To this day, there is debate over who coined the phrase Cold War, with credit sometimes given to author George Orwell, journalist Walter Lippmann and British prime minister Winston Churchill.

There was even debate in Washington over what to call World War II. The moniker was officially accepted Sept. 11, 1945, by U.S. president Harry Truman. But in Russia, World War II is known as the Great Patriotic War. In Japan, it's the Great Pacific War.

Closer to home, Pike says, the U.S. Civil War is known as such in the northern states, but in his home of Alabama, it is often called The War of Northern Aggression.

The Long War has also been applied to the 16th century struggle between the Habsburg monarchy and the Ottoman Empire.

"I believe they don't want this to be defined as a conventional war where the entire burden will fall on the military and they will be expected to win quickly, which is impossible," says Max Boot, a senior analyst in national security studies at the non-partisan Council on Foreign Relations.

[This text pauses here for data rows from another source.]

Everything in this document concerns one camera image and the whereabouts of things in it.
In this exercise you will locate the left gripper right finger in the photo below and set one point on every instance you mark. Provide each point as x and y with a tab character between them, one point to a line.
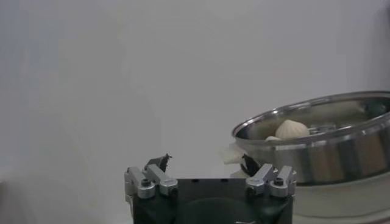
262	179

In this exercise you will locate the white electric cooker base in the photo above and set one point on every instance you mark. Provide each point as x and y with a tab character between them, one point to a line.
335	201

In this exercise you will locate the stainless steel steamer basket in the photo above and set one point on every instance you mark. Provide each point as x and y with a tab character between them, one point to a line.
335	161

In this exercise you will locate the white steamed baozi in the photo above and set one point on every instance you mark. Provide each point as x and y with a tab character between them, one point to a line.
292	129
272	138

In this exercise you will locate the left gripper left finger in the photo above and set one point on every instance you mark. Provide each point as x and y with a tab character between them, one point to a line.
158	179

Indeed, gone is any of the talk of quick victory that preceded the Iraqi invasion. Almost three years later, the war has taken nearly 2,300 American lives and 136,000 U.S. troops remain in Iraq. Although there is every expectation of a drawdown to about 100,000 troops this year, an American presence is anticipated in the country for perhaps a decade.

Now, the talk is about long struggles against the "isms." Just as previous wars fought communism and fascism, this war is all about combating radical Islamism, Rumsfeld says.

This year's $550 billion (U.S.) military budget proposed by Bush does try to re-emphasize quick strike forces, unmanned intelligence drones and more "psychological operations" troops, the "hearts and minds" personnel.

But the quadrennial defence plan has been widely criticized for too much spending on high-tech military toys and not enough on personnel.

In fact, as Boot says, the U.S. active army would shrink over five years under the plan, bringing the total to 482,400 by 2011 — down from 710,000 in 1991.

"Why is the Pentagon still throwing money into high-tech gadgets of dubious utility while ignoring the glaring imperative for more boots on the ground?" he asks. "Part of the answer may be politics — big-ticket weapons have more champions on Capitol Hill than do ordinary grunts."

It all adds up to a strategic miscalculation if the Pentagon is intent on fighting, not merely naming, a long war, he says.